As I watched the Queen’s birthday parade, and the proud young ensign chosen to carry the colour, it struck me what an image this is for our diaconate. The church of God is constantly at war with the forces of evil. At all times, as St Paul urges, we need to be ready for combat, and this is particularly true of deacons who are often on the front line in the battle against evil, poverty, injustice and need.

The ‘colour’ or flag of the regiment is decorated with its battle honours:  the names of battles in which they have taken part.  A deacon’s battle honours are surely the names of the deacon saints who have gone ahead of us, who fought the good fight and who won the race.  Stephen, Philip, Phoebe, Laurence, Macrina, Francis:  they and many others are the ones we honour and who continue to inspire us.

The colour of the regiment is ‘trooped’ or carried in front of the ranks to remind them of their identity and purpose.  It served as a rallying point for troops under fire in battles.  In the same way, the diaconate must be trooped through the ranks of the church, reminding us all of who we are – Christ’s body here in earth – and our purpose:  to serve the needs of our communities and to share the Good News of Christ with them.

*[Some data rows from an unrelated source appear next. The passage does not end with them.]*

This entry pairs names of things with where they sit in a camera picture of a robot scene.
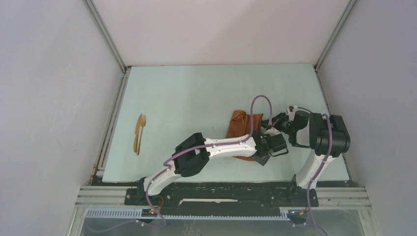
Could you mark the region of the orange cloth napkin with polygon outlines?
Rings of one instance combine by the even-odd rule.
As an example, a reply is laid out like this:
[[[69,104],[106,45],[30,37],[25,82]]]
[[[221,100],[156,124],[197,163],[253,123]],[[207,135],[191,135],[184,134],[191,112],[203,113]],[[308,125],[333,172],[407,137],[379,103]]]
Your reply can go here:
[[[263,114],[254,114],[254,131],[260,131]],[[250,114],[243,110],[235,110],[229,122],[225,138],[236,138],[250,133]]]

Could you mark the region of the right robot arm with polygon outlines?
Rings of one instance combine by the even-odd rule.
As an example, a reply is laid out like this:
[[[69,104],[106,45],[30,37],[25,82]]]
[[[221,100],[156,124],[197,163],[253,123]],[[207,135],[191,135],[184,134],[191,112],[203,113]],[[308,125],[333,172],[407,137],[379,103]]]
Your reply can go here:
[[[300,205],[308,192],[317,186],[325,168],[351,144],[347,126],[340,115],[314,113],[307,108],[290,106],[287,111],[261,121],[265,129],[275,128],[288,135],[288,142],[296,148],[308,148],[310,154],[301,170],[294,175],[293,188],[286,192],[288,203]]]

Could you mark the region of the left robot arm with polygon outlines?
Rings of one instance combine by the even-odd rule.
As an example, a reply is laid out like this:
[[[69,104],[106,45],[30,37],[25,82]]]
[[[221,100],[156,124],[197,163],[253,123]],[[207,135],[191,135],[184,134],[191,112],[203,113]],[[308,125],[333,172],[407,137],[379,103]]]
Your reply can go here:
[[[266,133],[254,131],[227,139],[209,139],[204,138],[202,133],[195,133],[175,148],[175,153],[163,163],[163,170],[137,182],[136,198],[149,205],[169,184],[180,177],[199,174],[214,159],[250,157],[264,166],[271,157],[288,152],[284,136],[274,128]]]

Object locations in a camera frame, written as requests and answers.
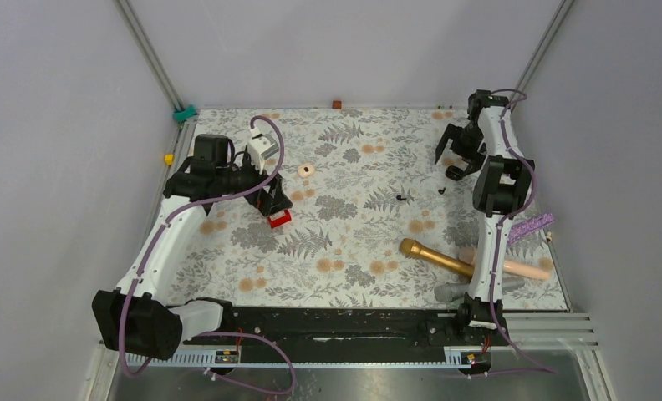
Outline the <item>black earbud case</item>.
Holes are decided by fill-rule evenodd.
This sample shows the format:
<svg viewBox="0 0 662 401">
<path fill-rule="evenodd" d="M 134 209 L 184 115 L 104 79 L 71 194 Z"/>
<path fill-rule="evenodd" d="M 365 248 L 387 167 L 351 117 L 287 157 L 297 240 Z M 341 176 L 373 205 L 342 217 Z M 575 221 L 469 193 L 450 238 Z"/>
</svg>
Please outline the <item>black earbud case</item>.
<svg viewBox="0 0 662 401">
<path fill-rule="evenodd" d="M 446 168 L 445 176 L 453 181 L 460 181 L 464 178 L 464 170 L 455 165 L 450 165 Z"/>
</svg>

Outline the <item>pink earbud charging case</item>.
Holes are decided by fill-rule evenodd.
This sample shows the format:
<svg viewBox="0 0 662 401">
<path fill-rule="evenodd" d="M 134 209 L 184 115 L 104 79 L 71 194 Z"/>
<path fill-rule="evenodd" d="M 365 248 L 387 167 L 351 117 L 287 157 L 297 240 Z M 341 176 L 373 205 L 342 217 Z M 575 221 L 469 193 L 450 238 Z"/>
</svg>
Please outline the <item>pink earbud charging case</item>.
<svg viewBox="0 0 662 401">
<path fill-rule="evenodd" d="M 302 164 L 297 169 L 298 176 L 303 179 L 312 176 L 315 173 L 315 171 L 316 171 L 315 167 L 310 163 Z"/>
</svg>

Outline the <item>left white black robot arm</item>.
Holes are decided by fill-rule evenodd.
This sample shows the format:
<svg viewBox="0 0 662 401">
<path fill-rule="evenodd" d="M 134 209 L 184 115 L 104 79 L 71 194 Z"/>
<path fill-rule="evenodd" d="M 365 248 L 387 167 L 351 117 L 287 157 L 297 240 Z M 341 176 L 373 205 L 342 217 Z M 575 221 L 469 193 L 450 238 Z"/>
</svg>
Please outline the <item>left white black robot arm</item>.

When the ensign has done this, he marches past the Queen.  As he does so, he lowers the colour to the ground, known as the ‘flourish’.  Deacons too lead the church in bringing our identity, our purpose, all that we’ve achieved, to the feet of our sovereign, God himself.

Finally the ensign lifts the colour, known as the ‘recovery’, and marches on.  Surely a reminder to deacons that our job will never be over.   We continue to remind the church of God’s purpose for us, reaching out to others in their needs of every kind, until God’s Kingdom comes in its fullness.